There is as yet no indication of who is behind the massive distributed denial of service (DDoS) attacks on Netherlands banks and government websites that ran from last weekend to Tuesday. Initial reports suggesting a Russian connection appear baseless.
The attacks began just a couple of days after media reports stated that Dutch intelligence tipped off their American counterparts about state-sponsored Russian spies hacking the apparatus of the Democratic Party and stealing the infamous “leaked emails” that may have swayed the 2016 election.
“This weekend’s DDoS attacks were heavier than previous ones and lasted longer. At the moment, it is unknown who is behind the attacks, and in by far most cases, the source of an attack is never discovered,” ABN Amro said.
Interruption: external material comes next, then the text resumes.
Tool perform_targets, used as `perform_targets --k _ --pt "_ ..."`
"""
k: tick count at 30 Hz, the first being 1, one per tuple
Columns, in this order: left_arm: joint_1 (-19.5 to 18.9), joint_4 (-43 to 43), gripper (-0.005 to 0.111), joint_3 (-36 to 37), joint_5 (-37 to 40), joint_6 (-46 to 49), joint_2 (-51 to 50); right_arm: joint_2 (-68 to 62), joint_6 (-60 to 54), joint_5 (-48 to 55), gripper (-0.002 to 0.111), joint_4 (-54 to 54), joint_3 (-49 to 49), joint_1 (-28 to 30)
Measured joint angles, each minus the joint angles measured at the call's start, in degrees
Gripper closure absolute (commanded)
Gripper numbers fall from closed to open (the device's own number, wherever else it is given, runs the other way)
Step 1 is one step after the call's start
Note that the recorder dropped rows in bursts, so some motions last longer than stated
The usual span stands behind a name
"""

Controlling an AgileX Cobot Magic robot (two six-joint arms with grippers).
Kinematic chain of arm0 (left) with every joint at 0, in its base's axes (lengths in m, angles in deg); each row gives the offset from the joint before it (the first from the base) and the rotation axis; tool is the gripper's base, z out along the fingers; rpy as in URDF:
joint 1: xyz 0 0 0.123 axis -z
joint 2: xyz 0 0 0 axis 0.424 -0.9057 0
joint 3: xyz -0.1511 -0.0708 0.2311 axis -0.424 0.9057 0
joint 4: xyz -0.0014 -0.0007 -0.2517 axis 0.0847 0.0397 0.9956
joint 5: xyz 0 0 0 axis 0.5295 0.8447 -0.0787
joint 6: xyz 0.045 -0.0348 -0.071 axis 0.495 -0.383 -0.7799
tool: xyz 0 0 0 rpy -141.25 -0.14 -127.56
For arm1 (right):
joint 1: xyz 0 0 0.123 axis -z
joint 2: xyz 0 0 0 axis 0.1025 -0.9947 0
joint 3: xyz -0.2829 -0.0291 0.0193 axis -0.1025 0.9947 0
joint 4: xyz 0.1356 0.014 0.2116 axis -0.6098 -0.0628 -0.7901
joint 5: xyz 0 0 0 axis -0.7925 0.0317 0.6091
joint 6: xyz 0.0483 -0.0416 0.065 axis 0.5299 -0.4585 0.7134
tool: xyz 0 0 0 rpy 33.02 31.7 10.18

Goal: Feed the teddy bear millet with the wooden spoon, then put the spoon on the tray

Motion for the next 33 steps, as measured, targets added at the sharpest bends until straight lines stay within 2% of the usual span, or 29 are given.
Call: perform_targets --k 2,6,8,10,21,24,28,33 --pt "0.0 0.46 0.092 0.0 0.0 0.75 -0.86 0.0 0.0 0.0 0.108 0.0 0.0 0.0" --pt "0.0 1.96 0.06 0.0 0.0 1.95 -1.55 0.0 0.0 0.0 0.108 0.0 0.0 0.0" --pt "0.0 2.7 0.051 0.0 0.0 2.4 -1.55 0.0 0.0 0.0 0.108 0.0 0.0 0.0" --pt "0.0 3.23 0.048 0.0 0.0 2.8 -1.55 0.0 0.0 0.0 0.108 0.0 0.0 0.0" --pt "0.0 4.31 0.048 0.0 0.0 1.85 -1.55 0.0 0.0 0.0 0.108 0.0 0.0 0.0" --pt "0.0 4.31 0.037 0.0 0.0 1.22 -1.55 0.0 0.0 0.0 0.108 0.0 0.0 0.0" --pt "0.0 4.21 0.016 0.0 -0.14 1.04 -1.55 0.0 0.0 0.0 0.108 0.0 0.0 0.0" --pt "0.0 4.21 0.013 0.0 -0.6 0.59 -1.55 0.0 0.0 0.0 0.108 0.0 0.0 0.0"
The publication NL Times reported that the Bratislava-based security company ESET had identified the attacks as coming from servers in Russia. That fact would, of course, be less than solid evidence that Russian attackers are to blame, because DDoS attacks can bounce all over the place before finally hitting their target, always making attribution troublesome. But when ZDNet contacted the security firm, it denied ever making a claim about a Russian connection.
The bank ABN Amro became the first victim on Saturday, while Rabobank and ING Bank were hit on Monday, along with the Dutch Taxation Authority. All four were hit again on Tuesday, but this time their defenses reportedly fared better.